Mais 1000 pages de portraits d'hommes et de femmes parmi les plus noirs que l'on puisse trouver parmi l'espèce humaine, c'est beaucoup ! En tout cas trop pour moi.
Parents incestueux, pédophiles, assassins... et j'en passe.
J'avoue avoir du mal à comprendre l'intérêt de cet ouvrage, son sens même.
Et je ne vois pas comment l'auteur a pu en écrire autant sans en avoir lui-même la nausée. Je me suis même demandée s'il avait pu sortir indemne de cette écriture. A plusieurs reprises il se cite dans ces courts écrits, allant jusqu'à dire qu'il est lu par les psychopathes !
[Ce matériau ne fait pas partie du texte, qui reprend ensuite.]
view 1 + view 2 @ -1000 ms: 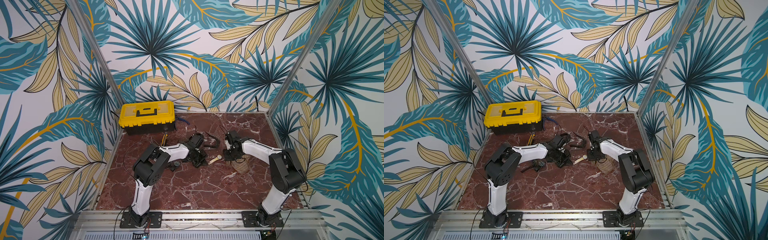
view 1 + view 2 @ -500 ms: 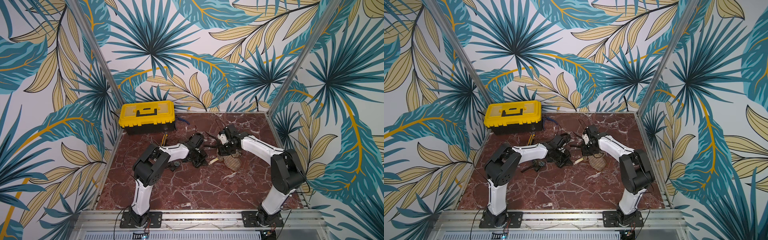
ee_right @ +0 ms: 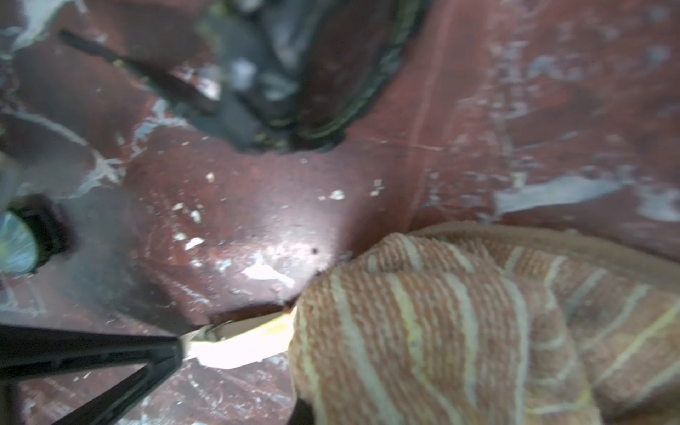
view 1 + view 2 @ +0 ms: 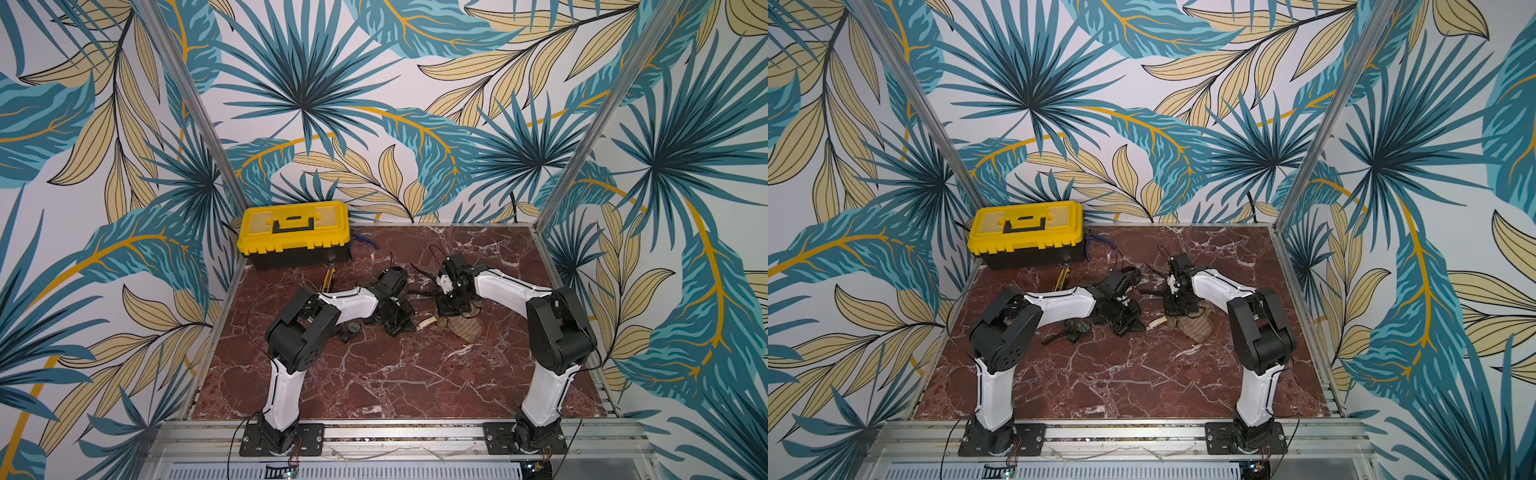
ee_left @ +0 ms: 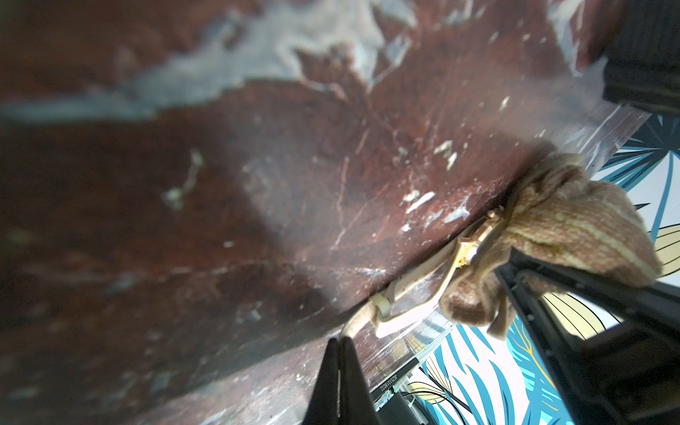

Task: Wipe the watch dial
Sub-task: Wipe the dirt from the watch dial.

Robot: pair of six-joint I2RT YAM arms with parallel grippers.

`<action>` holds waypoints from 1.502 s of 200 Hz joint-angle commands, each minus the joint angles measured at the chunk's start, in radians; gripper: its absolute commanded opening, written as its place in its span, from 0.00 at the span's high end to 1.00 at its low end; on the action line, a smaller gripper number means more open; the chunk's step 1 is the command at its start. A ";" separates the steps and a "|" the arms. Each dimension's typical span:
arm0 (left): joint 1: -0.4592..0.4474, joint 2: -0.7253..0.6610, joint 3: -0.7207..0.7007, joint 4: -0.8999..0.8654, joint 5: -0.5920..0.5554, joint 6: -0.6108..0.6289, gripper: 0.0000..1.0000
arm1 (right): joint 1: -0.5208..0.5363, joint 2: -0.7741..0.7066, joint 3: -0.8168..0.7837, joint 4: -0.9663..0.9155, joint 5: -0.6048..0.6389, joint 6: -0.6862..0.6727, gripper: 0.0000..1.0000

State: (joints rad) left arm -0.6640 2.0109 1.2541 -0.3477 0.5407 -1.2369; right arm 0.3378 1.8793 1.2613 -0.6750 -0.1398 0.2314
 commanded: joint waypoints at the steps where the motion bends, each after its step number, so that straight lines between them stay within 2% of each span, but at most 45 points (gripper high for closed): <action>1: 0.000 -0.023 -0.019 -0.026 0.002 0.017 1.00 | -0.030 0.010 -0.022 -0.100 0.119 -0.007 1.00; 25: -0.001 -0.020 -0.016 -0.026 0.007 0.019 1.00 | -0.040 -0.021 -0.022 -0.097 0.116 -0.017 1.00; 66: -0.003 -0.013 -0.012 -0.026 0.010 0.020 1.00 | 0.001 -0.117 -0.015 -0.056 0.032 -0.036 1.00; 128: -0.005 -0.012 -0.010 -0.026 0.009 0.022 1.00 | 0.038 0.007 0.010 -0.025 -0.096 -0.014 1.00; 178: -0.004 -0.019 -0.019 -0.026 0.004 0.020 1.00 | 0.009 0.054 0.013 -0.061 -0.008 0.023 1.00; 228: -0.005 -0.017 -0.018 -0.027 0.007 0.020 1.00 | -0.044 0.029 0.007 -0.122 0.091 -0.013 1.00; 266: -0.005 -0.010 -0.013 -0.027 0.009 0.024 1.00 | 0.006 -0.070 -0.001 -0.100 0.063 -0.052 1.00; 300: -0.007 -0.006 -0.008 -0.027 0.011 0.024 1.00 | 0.074 -0.092 0.010 -0.076 0.008 -0.057 1.00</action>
Bref un livre qui m'a laissé une impression très malsaine. J'ai hâte de voir ce que d'autres lecteurs en ont pensé.
A bon entendeur...
Mauvais et prétentieux 2 étoiles

Je n'ai guère de choses à rajouter aux critiques négatives ci-dessous, avec lesquelles je suis tout à fait d'accord (notamment celle de Lusancius). Jauffret a sombré dans la facilité du glauque complaisant et son étalage des bassesses de l'humanité vire au grand guignol grotesque, sans ouvrir aucune porte sur les profondeurs de l'âme humaine malgré l'ambition de l'auteur qui a sur-estimé sa capacité. Tout y est affligeant de médiocrité et de superficialité, même dans l'horreur. Sa courte notice d'introduction n'est en outre qu'un très pâle pastiche de celle du marquis de Sade justifiant au lecteur la longue litanie des malheurs de Justine... Seul un peu d'humour désabusé, qui paraît ça et là, sauve l'ensemble du naufrage complet (ce qui fait que je donne 1 étoile et pas une 1/2 étoile), mais il n'a rien de la férocité corrosive et iconoclaste d'un livre tel que, par exemple, "Le grand embouteillage" d'Ange Bastiani, qui est aussi sans concession et non dénué d'humour férocement grand-guignolesque.
En fait, Microfictions, qui se présente comme une galerie de portraits brossés à grands traits introspectifs pour peindre la violence et l'abjection de notre société, apparaît comme une suite de caricatures par un auteur qui mépriserait ses modèles, beauf immonde ou voyou choisi à la rubrique des faits-divers.
Et, pour finir, ce que je ne comprends pas, c'est la complaisance des critiques et des jurys littéraires qui ont encensé ce livre... A moins qu'il y ait des critères autres que littéraires... C'est aussi ce qui fait toute la pertinence d'un site comme CritiquesLibres !!!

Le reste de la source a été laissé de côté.